The Department of Defense (DoD) on Monday released an updated policy for countering weapons of mass destruction (WMD) that focuses on prevention, early action and partnering with allies.
The new policy is a step in the right direction. In an era of constrained military budgets, the report is correct to emphasize shaping security environments to dissuade actors from pursuing WMD, and partnering with allies to achieve shared goals. The alternative—a game of military whack-a-mole to knock down every new actor that manages to acquire a WMD—is unrealistic, costly, and dangerous.
The document, the Department of Defense Strategy for Countering Weapons of Mass Destruction, specifies goals, prescribes policy objectives, outlines strategies for achieving those objectives, and puts forward activities and tasks necessary to execute said strategies.
The policy establishes three end goals: ensuring that (1) no new actors obtain WMD, (2) those possessing WMD do not use them, and (3) if actors do use WMD, the effects of use are minimized. The Department’s objectives in achieving these goals focus on shaping security environments in order to discourage potential adversaries from acquiring WMD in the first place. The objectives are (1) to reduce incentives to pursue, possess, and employ WMD (2) to increase barriers to WMD acquisition, proliferation, and use (3) to manage WMD risks emanating from hostile, fragile, or failed states and safe havens and (4) to deny the effects of current and emerging WMD threats through layered and integrated defense.
These four objectives are slated to be advanced through three lines of effort: Prevent Acquisition (ensure those who do not possess WMD do not obtain them), Contain and Reduce Threats (mitigate risks posed by those who already have WMD), and Respond to Crises (activities and operations to resolve WMD crises).
The new strategy represents a notable divergence from DoD’s 2006 counter-WMD document. The 2006 document was heavily focused on the military mission to defeat and deter adversaries from possessing and using WMD. Of the eight mission areas outlined in the document, only one was focused on activities designed to enhance the security of existing WMD programs, stockpiles and capabilities.
A major factor that influenced the new direction of DoD’s counter-WMD strategy is the Congressional mandate to reduce military spending.
“Fiscal constraints require DoD to make strategic choices that protect and enhance countering WMD investments. The Department will accept risk in areas where WMD use is implausible, infeasible, or would have limited effects, allowing DoD to prioritize capabilities that facilitate efforts to preclude WMD acquisition and use,” the report states.
The new policy appears to be consistent with Washington’s latest counter-WMD efforts in Syria.
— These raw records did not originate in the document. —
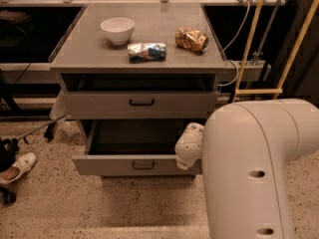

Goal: Open middle drawer

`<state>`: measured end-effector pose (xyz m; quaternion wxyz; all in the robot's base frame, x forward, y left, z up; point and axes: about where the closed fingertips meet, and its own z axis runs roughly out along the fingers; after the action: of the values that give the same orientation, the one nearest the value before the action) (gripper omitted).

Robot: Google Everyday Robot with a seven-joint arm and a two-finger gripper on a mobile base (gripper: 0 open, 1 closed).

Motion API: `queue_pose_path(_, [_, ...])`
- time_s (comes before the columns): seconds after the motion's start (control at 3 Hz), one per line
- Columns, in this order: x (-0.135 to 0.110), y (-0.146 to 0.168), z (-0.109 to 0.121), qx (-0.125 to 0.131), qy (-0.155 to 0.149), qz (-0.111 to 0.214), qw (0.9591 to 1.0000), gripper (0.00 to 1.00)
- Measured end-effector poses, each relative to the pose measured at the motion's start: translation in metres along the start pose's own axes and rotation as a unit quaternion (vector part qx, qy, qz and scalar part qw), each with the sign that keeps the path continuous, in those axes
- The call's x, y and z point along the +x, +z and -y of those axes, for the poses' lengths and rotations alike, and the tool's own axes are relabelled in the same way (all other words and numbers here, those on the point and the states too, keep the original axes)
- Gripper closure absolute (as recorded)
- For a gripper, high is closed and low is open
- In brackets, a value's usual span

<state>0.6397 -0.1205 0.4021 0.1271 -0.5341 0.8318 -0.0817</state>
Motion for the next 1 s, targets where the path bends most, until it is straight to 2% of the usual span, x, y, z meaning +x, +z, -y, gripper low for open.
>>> queue_pose_path(1.0, [0.003,-0.006,-0.0086,0.0,-0.004,0.007,1.0,1.0])
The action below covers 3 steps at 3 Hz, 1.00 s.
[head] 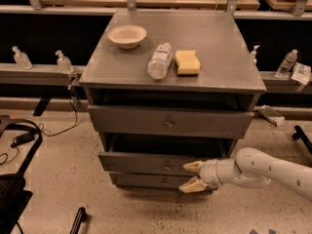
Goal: Open middle drawer
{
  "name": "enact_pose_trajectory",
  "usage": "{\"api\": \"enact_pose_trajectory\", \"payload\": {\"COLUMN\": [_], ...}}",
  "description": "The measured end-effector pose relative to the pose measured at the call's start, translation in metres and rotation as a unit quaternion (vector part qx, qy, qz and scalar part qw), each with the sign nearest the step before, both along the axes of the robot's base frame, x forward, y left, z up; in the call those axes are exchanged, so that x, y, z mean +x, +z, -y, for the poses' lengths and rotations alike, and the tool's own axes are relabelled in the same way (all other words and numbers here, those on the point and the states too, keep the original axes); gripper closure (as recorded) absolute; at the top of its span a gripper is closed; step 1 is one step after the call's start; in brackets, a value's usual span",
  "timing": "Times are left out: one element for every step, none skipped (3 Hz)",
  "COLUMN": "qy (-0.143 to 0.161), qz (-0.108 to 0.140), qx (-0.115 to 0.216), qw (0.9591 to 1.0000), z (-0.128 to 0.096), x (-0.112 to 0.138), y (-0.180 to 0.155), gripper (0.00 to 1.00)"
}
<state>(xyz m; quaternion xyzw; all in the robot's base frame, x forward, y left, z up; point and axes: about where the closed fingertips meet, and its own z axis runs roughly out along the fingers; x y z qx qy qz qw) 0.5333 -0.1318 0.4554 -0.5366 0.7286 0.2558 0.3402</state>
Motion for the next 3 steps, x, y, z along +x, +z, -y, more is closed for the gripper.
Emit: {"api": "enact_pose_trajectory", "payload": {"qy": [-0.005,-0.005,0.001], "qz": [0.004,0.021,0.036], "qx": [0.013,0.012,0.001], "qw": [0.9999,0.9997,0.9993], "z": [-0.002,0.0,0.003], "x": [-0.018,-0.025,-0.017], "y": [0.01,0.028,0.043], "gripper": [0.39,0.37,0.34]}}
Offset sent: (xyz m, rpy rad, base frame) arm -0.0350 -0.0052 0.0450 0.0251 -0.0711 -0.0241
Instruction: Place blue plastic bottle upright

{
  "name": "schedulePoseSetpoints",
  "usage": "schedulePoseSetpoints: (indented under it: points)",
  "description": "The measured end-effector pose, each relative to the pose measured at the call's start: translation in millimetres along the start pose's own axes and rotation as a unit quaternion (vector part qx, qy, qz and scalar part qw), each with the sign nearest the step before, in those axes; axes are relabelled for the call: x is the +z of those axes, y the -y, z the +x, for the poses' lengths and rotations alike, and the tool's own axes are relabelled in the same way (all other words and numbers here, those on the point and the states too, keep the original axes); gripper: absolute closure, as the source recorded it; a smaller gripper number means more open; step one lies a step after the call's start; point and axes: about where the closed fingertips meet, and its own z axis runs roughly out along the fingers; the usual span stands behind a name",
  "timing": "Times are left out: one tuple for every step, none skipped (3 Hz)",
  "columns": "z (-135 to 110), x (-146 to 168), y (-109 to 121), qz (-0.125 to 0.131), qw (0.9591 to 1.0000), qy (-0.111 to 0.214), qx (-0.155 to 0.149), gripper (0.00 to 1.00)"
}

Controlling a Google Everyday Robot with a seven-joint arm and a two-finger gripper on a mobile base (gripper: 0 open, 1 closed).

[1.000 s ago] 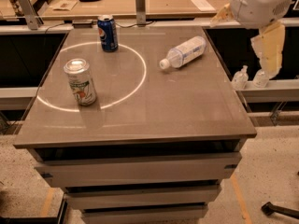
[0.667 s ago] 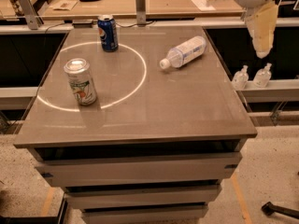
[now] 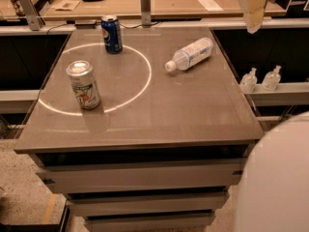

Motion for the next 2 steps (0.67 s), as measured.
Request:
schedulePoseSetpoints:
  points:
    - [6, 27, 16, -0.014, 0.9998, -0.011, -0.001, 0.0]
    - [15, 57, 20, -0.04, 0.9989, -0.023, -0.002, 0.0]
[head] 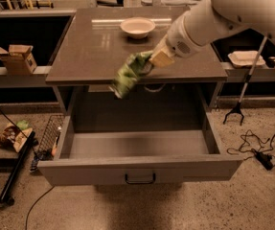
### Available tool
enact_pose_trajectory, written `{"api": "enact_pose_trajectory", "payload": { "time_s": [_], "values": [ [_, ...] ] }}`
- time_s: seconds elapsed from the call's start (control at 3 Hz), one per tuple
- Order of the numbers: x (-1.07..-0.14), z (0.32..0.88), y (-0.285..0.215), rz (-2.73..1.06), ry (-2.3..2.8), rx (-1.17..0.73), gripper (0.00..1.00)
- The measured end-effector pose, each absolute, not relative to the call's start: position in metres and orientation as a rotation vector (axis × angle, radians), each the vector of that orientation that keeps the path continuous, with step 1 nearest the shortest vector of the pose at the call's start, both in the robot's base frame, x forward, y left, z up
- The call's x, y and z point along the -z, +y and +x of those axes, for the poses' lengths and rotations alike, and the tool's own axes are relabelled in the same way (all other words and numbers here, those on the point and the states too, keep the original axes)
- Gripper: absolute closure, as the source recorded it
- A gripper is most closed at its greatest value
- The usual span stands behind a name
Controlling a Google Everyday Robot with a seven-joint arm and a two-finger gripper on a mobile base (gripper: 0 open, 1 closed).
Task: Place green jalapeno chip bag into top drawer
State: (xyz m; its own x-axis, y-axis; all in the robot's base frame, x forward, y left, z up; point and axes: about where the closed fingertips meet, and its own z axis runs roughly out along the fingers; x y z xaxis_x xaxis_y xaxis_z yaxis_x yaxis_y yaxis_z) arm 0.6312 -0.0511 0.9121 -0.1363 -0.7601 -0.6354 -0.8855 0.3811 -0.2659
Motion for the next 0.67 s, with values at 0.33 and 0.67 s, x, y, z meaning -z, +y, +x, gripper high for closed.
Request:
{"api": "enact_pose_trajectory", "payload": {
  "time_s": [0.33,0.67],
  "values": [
    [-0.9073,0.5773,-0.0987,-1.344,2.027,-0.247,1.0],
    [-0.9073,0.5773,-0.0987,-1.344,2.027,-0.247,1.0]
  ]
}}
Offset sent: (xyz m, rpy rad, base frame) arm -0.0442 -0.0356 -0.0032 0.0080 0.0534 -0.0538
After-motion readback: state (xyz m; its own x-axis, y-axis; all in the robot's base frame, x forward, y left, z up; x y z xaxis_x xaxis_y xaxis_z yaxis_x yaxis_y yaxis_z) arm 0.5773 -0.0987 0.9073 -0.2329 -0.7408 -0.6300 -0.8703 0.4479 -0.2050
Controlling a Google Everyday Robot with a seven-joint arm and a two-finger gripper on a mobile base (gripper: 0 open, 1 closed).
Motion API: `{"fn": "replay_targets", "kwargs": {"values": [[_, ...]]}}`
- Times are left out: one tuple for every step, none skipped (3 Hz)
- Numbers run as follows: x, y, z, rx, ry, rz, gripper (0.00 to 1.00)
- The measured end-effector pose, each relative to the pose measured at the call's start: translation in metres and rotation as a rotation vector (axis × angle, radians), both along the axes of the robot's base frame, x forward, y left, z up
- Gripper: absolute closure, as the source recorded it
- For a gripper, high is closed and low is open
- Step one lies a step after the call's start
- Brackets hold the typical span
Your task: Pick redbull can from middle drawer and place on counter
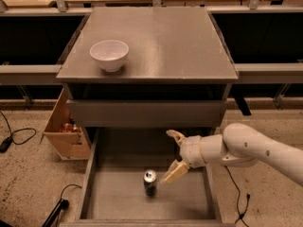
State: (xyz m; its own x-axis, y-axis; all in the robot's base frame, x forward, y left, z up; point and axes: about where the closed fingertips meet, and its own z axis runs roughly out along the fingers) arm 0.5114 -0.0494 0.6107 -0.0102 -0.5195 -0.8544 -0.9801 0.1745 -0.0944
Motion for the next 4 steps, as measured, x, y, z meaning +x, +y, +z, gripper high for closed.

Under the oversight of the Organization for the Prohibition Chemical Weapons (OPCW) and the United Nations, the U.S. worked with 30 other countries and the European Union to successfully remove some 1,300 metric tons of chemical weapons from the hands of dictator Bashar al-Assad in the midst of a raging civil war. The most dangerous chemicals are currently being neutralized aboard the MV Cape Ray.
The Defense official noted that the Cape Ray is exactly the kind of flexible solution the Department will pursue in the future. “I think the most important part about that [the Cape Ray] in terms of future scenarios was our ability to look at a problem and to quickly apply creative solution sets by working across the department and pulling all those elements together,” he said.
The official also pointed to the Cooperative Threat Reduction Program as an example of something that was not included in the 2006 strategy, but has become an integral part of how the DOD performs its counter-WMD mission, hailing CTR as “an example of the strategy already at work.”
It is interesting to note, however, that the White House’s fiscal year 2015 budget request cuts $534 million in funding for nuclear nonproliferation and nuclear terrorism prevention programs at DoD and the National Nuclear Security Administration relative to the enacted fiscal year 2014 funding level. Specifically, the administration slashed $135.4 million in funding from CTR, a 27% reduction. If CTR is such an “integral” part of the DoD’s counter-WMD mission, what explains the steady decline in resources for the program, most notably in fiscal year 2015? Clearly resource constraints are a problem, but security programs such as CTR are too important to be a bill payer for other programs.
These are some of the critical questions that the DoD must answer if the new strategy is to become more than a hollow shell of nice ideas. Overall, however, the strategy is a good step that addresses current security challenges and is an upgrade over the previous iteration.